What you should do: From the first line of the material below through the line containing "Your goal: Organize", print every line exactly as it stands, but no pictures.

Available data:
--------------------------------
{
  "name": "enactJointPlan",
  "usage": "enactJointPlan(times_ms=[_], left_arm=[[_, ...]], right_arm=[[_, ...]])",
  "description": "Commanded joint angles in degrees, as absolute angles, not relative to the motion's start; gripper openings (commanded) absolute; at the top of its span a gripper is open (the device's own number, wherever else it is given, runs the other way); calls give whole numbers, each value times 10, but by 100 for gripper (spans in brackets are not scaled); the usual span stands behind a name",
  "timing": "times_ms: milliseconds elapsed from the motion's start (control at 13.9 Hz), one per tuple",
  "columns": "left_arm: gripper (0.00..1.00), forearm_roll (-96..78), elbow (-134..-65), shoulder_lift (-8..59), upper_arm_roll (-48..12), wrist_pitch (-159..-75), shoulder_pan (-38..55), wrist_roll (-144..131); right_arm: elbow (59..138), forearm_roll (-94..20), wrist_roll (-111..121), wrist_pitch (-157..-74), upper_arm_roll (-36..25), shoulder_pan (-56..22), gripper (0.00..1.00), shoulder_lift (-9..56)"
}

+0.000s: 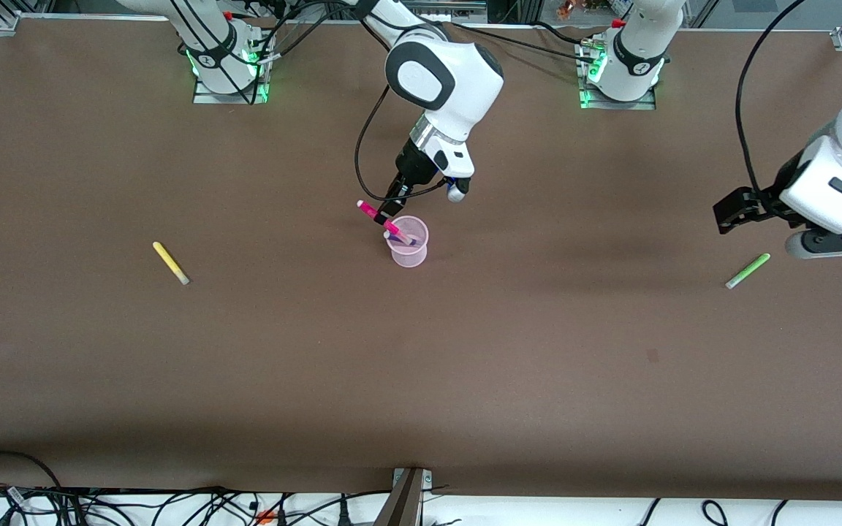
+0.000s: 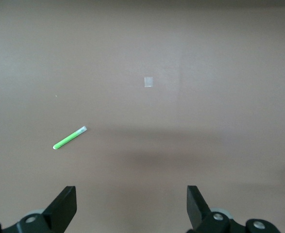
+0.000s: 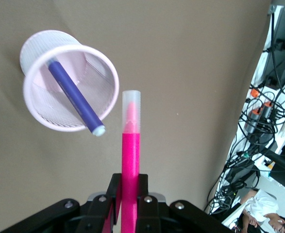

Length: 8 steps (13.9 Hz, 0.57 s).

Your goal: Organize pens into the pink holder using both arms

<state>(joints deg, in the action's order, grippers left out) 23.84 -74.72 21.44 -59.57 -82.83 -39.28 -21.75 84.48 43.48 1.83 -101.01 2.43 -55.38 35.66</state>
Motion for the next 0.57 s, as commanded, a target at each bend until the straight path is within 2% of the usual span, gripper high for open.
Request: enactJointPlan(times_ms=[0,72,144,359,502], left_arm=[[100,229,-737,215,-564,-825,-388,-215],[100,228,-741,211,-533,-824,-355,-215],[100,202,-743,185,-467,-825,-310,-214],[100,72,-755,141,-221,-834,-146,-213],[100,43,-796,107,-142,-866,-91,-188]], right_arm=[[834,446,17,-1014,21,-564,0,371],[836,446,17,-1015,21,-567,0,372],[839,446,17,-1017,21,-568,0,372],[855,446,6,-1020,20,-582,0,374],[864,447,-13,-1021,20,-584,0,374]])
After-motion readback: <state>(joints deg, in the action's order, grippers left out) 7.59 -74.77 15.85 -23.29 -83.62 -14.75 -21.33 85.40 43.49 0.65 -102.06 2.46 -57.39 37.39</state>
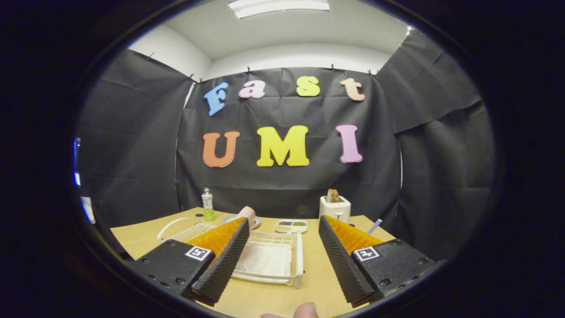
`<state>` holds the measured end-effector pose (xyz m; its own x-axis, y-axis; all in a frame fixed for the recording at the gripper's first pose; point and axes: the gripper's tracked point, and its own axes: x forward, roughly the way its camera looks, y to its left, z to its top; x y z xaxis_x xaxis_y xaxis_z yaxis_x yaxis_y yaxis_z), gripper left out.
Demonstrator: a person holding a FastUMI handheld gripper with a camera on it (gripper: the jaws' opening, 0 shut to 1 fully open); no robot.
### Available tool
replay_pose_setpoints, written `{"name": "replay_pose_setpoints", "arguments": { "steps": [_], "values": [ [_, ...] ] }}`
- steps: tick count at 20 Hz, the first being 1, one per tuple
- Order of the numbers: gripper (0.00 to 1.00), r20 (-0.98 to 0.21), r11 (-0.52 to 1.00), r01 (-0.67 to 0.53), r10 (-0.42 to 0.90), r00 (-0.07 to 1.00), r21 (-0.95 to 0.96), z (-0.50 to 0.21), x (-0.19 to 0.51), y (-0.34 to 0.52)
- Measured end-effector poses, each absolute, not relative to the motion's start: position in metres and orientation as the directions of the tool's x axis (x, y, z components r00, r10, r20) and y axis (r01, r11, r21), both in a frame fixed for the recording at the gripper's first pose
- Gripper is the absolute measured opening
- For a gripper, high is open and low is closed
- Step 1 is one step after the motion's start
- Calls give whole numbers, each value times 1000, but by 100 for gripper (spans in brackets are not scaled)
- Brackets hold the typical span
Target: Take the plate from the dish rack, then take the spoon from the basket and place it into the plate.
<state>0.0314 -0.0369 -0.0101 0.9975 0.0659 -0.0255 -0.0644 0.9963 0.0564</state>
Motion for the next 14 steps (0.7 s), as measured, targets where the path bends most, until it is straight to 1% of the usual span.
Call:
{"name": "replay_pose_setpoints", "arguments": {
  "steps": [3, 5, 9, 12, 14],
  "values": [
    [100, -71, 991, -112, 117, 991, 71, -3, 51, -35],
    [100, -102, 982, -149, 161, 982, 114, 7, 66, -30],
    [100, -201, 961, -210, 244, 949, 177, 31, 99, -10],
    [100, -244, 966, -228, 252, 937, 120, 50, 132, 9],
    [100, -302, 965, -246, 262, 916, 91, 47, 148, 28]
  ]
}}
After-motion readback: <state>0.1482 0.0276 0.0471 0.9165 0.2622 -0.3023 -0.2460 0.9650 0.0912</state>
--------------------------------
Written response:
{
  "name": "enactJointPlan",
  "usage": "enactJointPlan(times_ms=[_], left_arm=[[_, ...]], right_arm=[[_, ...]])",
  "description": "Commanded joint angles in degrees, as absolute angles, not relative to the motion's start; gripper openings (commanded) absolute; at the top of its span a gripper is open (the device's own number, wherever else it is given, runs the other way); calls give whole numbers, each value times 10, but by 100 for gripper (spans in brackets are not scaled); the usual span stands behind a name",
  "timing": "times_ms: milliseconds elapsed from the motion's start (control at 13.9 Hz), one per tuple",
  "columns": "left_arm: gripper (0.00..1.00), forearm_roll (-96..78), elbow (-134..-65), shoulder_lift (-8..59), upper_arm_roll (-48..12), wrist_pitch (-159..-75), shoulder_pan (-38..55), wrist_roll (-144..131); right_arm: elbow (59..138), forearm_roll (-94..20), wrist_roll (-111..121), wrist_pitch (-157..-74), upper_arm_roll (-36..25), shoulder_pan (-56..22), gripper (0.00..1.00), shoulder_lift (-9..56)"
}

+0.000s: 
+0.000s: 
+0.000s: 

Length: 8 steps (13.9 Hz, 0.57 s).

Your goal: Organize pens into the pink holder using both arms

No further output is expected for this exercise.